What he witnessed as an RCMP officer led to years of mental anguish
Family and former colleagues said the 51-year-old, who retired last month, had already seen almost two decades of horrific crime scenes when he witnessed the grisly scene on the bus: Tim McLean was stabbed, mutilated and beheaded by Vince Li, who was later found not criminally responsible because of mental illness.
That was “the straw that broke the camel’s back,” his estranged wife, Shari, said.
“This was PTSD — very much so,” Shari Barker said Wednesday. “We feel it was his illness that took his life. He struggled with it for a long time.”
Ken Barker’s sister, Wendy Walder, said: “Maybe this is his path, maybe this is his purpose.”
“His death was not in vain if this can help some person. For Kenny, that’s success.”
While family members say the beheading was the most traumatic incident Barker witnessed, the former officer said it wasn’t the only one.
“Ken always said he didn’t want to be known as the Greyhound guy,” Shari said. “He said it first started at his first posting in Nanaimo, (B.C). The Greyhound incident was just one of many… it was multiple, cumulative and he was just a sensitive fellow. I think he was predisposed because of his nature.”
Shari said it was also tough on him because unlike other RCMP members who could speak to a partner or fellow officers, Barker had only his dog.
“Ken would go home with a dog. How do you get over it when you’re just with a dog?”
Barker, who had two adult children, had been on medical leave since October.
Shari said his illness didn’t just force him to retire — it also cost him his marriage. “Today (Wednesday) would have been our 26th anniversary,” she said, her voice cracking. “Ken and I separated three years ago. PTSD did it. It cost him on many levels.”
The two women said Barker did get psychiatric help while with the RCMP and during his short retirement, but they both said the force has to do more to address the stigma attached to its members battling mental illness.
“There’s a lot of people who don’t buy into it,” Barker said. “There’s just ignorance and people not believing it is real and not a real illness like cancer.”
Walder said her brother “was a kind, sensitive, tender heart.”
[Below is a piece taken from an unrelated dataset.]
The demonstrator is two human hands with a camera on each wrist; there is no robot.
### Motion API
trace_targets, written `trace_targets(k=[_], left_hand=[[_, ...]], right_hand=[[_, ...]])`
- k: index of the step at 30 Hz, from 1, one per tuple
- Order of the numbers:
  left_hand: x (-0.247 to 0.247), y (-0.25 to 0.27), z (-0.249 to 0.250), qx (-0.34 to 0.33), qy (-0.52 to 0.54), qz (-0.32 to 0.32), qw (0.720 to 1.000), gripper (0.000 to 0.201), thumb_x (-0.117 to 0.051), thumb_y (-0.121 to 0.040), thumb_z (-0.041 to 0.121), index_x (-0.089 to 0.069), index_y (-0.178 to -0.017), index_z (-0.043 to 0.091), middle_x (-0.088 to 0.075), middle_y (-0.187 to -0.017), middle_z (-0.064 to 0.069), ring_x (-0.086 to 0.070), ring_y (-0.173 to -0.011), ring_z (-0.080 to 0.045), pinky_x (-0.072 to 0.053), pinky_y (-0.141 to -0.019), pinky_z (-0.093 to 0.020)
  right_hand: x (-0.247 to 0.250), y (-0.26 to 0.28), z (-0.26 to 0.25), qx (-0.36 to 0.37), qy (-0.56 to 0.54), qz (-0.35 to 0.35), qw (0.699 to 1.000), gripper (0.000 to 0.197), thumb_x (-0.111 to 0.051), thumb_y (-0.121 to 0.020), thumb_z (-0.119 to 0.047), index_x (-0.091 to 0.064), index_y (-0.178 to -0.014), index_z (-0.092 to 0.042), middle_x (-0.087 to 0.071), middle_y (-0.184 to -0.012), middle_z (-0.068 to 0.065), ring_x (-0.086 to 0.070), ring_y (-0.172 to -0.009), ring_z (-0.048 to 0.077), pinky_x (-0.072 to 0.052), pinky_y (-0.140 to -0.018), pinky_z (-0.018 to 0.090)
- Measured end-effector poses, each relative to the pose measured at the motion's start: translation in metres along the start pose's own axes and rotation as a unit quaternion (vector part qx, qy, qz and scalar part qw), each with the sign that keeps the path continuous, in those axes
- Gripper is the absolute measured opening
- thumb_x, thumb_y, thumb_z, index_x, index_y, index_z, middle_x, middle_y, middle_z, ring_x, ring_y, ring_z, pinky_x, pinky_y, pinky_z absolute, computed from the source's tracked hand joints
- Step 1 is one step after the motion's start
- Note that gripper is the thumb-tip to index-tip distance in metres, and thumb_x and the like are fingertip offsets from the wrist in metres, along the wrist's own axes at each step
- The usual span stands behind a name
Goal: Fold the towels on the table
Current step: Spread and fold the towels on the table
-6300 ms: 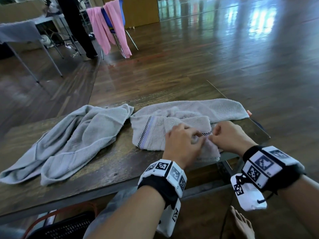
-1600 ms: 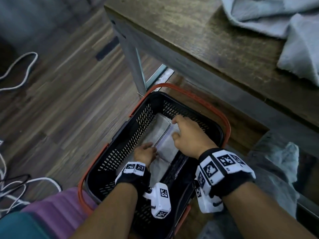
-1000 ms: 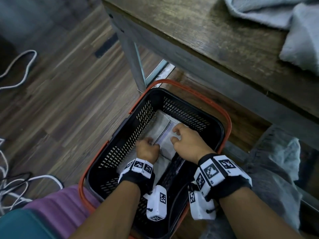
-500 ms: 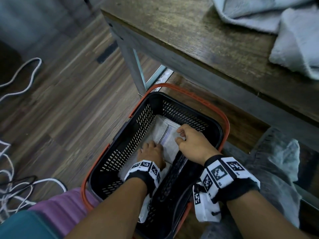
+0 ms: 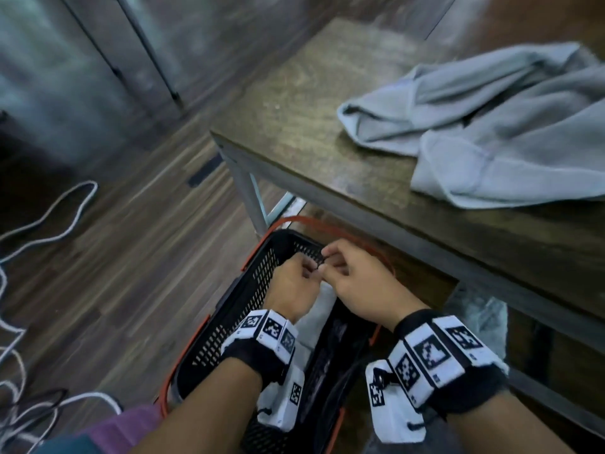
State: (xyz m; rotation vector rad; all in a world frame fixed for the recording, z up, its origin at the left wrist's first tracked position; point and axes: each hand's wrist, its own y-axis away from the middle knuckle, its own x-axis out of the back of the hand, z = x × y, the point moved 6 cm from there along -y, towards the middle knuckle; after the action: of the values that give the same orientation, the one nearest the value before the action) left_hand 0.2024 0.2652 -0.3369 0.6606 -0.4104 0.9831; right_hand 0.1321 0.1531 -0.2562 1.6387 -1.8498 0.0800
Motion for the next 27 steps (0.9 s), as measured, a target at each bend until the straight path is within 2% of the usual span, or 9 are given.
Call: trace_targets(k=[4,7,10,14,16,18,21,24,27], left_hand=[[0.033,0.029,0.071,-0.107,0.035,0.085,0.990,0.009,-0.059,-0.089,0.021,-0.064,-0.082,0.024,-0.068,-0.077,0.006,-0.064,-0.074,-0.014,-0.052,-0.069,-0.035],[0.053,0.058,0.127,-0.205,0.115,0.162,0.958,0.012,-0.060,-0.093,0.021,-0.063,-0.082,0.023,-0.066,-0.070,0.003,-0.064,-0.068,-0.016,-0.053,-0.067,-0.039],[0.051,0.080,0.187,-0.263,0.211,0.149,0.930,0.018,-0.057,-0.094,0.026,-0.059,-0.078,0.020,-0.060,-0.062,-0.007,-0.056,-0.058,-0.020,-0.049,-0.059,-0.044],[0.017,0.101,0.270,-0.340,0.216,0.079,0.912,0.021,-0.059,-0.094,0.027,-0.056,-0.075,0.020,-0.059,-0.063,-0.009,-0.053,-0.057,-0.018,-0.045,-0.058,-0.036],[-0.014,0.109,0.306,-0.369,0.177,0.036,0.912,0.020,-0.061,-0.091,0.030,-0.056,-0.074,0.020,-0.058,-0.062,0.000,-0.052,-0.057,-0.010,-0.042,-0.057,-0.021],[-0.051,0.116,0.338,-0.390,0.115,-0.006,0.914,0.021,-0.062,-0.089,0.033,-0.057,-0.073,0.020,-0.058,-0.061,0.006,-0.053,-0.058,-0.005,-0.040,-0.057,-0.016],[-0.112,0.122,0.370,-0.386,0.001,-0.095,0.918,0.015,-0.063,-0.087,0.030,-0.063,-0.081,0.016,-0.065,-0.073,0.002,-0.060,-0.070,-0.013,-0.050,-0.069,-0.030],[-0.168,0.129,0.384,-0.372,-0.139,-0.181,0.900,0.029,-0.064,-0.085,0.036,-0.061,-0.105,0.014,-0.060,-0.104,-0.008,-0.060,-0.096,-0.023,-0.050,-0.087,-0.038],[-0.203,0.126,0.383,-0.349,-0.277,-0.172,0.879,0.050,-0.057,-0.085,0.048,-0.051,-0.126,0.019,-0.045,-0.131,-0.009,-0.046,-0.122,-0.030,-0.042,-0.101,-0.043]], right_hand=[[0.045,0.048,-0.032,0.059,0.052,0.022,0.997,0.020,-0.057,-0.099,-0.037,-0.055,-0.118,-0.029,-0.062,-0.103,-0.013,-0.061,-0.095,0.003,-0.051,-0.084,0.025],[0.091,0.091,-0.048,0.095,0.087,0.063,0.990,0.020,-0.059,-0.098,-0.036,-0.058,-0.117,-0.030,-0.066,-0.099,-0.011,-0.062,-0.089,0.002,-0.051,-0.080,0.025],[0.146,0.138,-0.053,0.116,0.108,0.121,0.980,0.020,-0.061,-0.097,-0.035,-0.061,-0.116,-0.028,-0.068,-0.100,-0.011,-0.063,-0.090,0.003,-0.050,-0.082,0.024],[0.217,0.190,-0.032,0.105,0.103,0.199,0.969,0.014,-0.063,-0.097,-0.030,-0.062,-0.111,-0.029,-0.070,-0.097,-0.009,-0.065,-0.086,0.004,-0.052,-0.079,0.028],[0.249,0.210,-0.009,0.085,0.104,0.245,0.960,0.013,-0.064,-0.096,-0.029,-0.063,-0.108,-0.029,-0.070,-0.096,-0.010,-0.065,-0.086,0.004,-0.052,-0.078,0.026],[0.274,0.230,0.019,0.057,0.098,0.291,0.950,0.010,-0.065,-0.096,-0.029,-0.063,-0.106,-0.032,-0.069,-0.094,-0.010,-0.065,-0.087,0.003,-0.051,-0.077,0.022],[0.300,0.260,0.074,-0.001,0.097,0.349,0.932,0.009,-0.063,-0.096,-0.029,-0.062,-0.105,-0.032,-0.068,-0.095,-0.008,-0.066,-0.089,0.006,-0.053,-0.082,0.032],[0.305,0.280,0.132,-0.126,0.237,0.282,0.921,0.020,-0.057,-0.097,-0.034,-0.054,-0.116,-0.031,-0.063,-0.112,-0.006,-0.061,-0.104,0.015,-0.051,-0.091,0.040],[0.316,0.296,0.150,-0.134,0.262,0.265,0.918,0.015,-0.055,-0.095,-0.043,-0.041,-0.100,-0.042,-0.055,-0.104,-0.016,-0.058,-0.104,0.012,-0.050,-0.089,0.038]])
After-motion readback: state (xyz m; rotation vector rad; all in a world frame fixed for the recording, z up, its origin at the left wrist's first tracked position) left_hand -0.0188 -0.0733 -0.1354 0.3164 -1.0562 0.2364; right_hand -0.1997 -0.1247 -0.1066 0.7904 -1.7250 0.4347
“This maybe wasn’t the career path for him. He cared too much for people. He worried about their safety and happiness.
“He led with his feet, his passion and helping anyone he could, but he couldn’t turn it off.”
Walder said her brother’s treatment was coming along — and while he was still a dog handler, he was stationed at the airport and bus depots instead of responding to slayings — but last fall things began changing.
“It was a very rapid decline in the last six months… he sent text messages like ‘I think I’m too broken to ever be fixed’ and he would also say ‘I wish I had cancer because then people would understand.’ ”
The two women rescued Barker from a suicide attempt in May, but no one got to him in time this past weekend.
“He would say the front door will be open and don’t go into the basement. Shari went there and the front door was open and she called for him and he didn’t respond. She knew not to go to the basement. She called the paramedics.”
RCMP Assist. Commissioner Gilles Moreau, in a phone interview from Ottawa, said the force offers its condolences to Barker’s family.
“When one of our own leaves us like this, we are all touched by this,” Moreau said.
“I’ve considered suicide in the past… If we can teach the entire organization to intervene, at least we might be able to get people the help they need early.”
Moreau said the force already offers help to its members and a five-year mental-health strategy, announced in May, will provide more.
Its objectives include improving employee understanding in the intervention of psychological problems, reducing the presence and effects of psychological risks and measuring the force’s psychological health-and-safety performance annually.
A recent audit found 38 per cent of RCMP members who are on long-term sick leave said mental-health problems are to blame.
“We know in the past, the organization has not been as solid as it should have been,” Moreau said. “Are (the mental-health-strategy plans) perfect and magic? Absolutely not, but they are the best that’s out there.”
Lori Wilson, founder of the Families of the RCMP for PTSD Awareness, said not a week goes by that she doesn’t hear about a current or former RCMP member facing a mental-health crisis.
“They are trained to be in control and control their emotions when in chaos,” said Wilson, whose husband was diagnosed with PTSD. “But what happens after that?
“We try to do our best to get them a fellow member to talk to. We’ve even had them taken to hospital. Let us give them the tools. Let us do six-month checkups. Let us have a list of where they were before and are now. And let us talk to families.
“Unless you include the family, you will not see the signs. It’s the family that sees the changes and if they are educated, they can catch it earlier.”
Steve Walker, a retired Manitoba Mountie who has PTSD and for the final five years of his 31-year career worked on occupational stress as a labour representative, said Barker did get the help he needed.
“He was well taken care of,” Walker said. “We don’t want people to fall into that black abyss where people are not cared for. But in 48 hours, someone suffering from PTSD can spin into a black hole — it can happen that quickly.”
Walker said it’s especially stressful for officers in smaller communities, including aboriginal reserves, because they don’t have paramedics and medical examiners to help them at a crime scene, including putting bodies in body bags.
“These things have a corrosive effect on human beings.”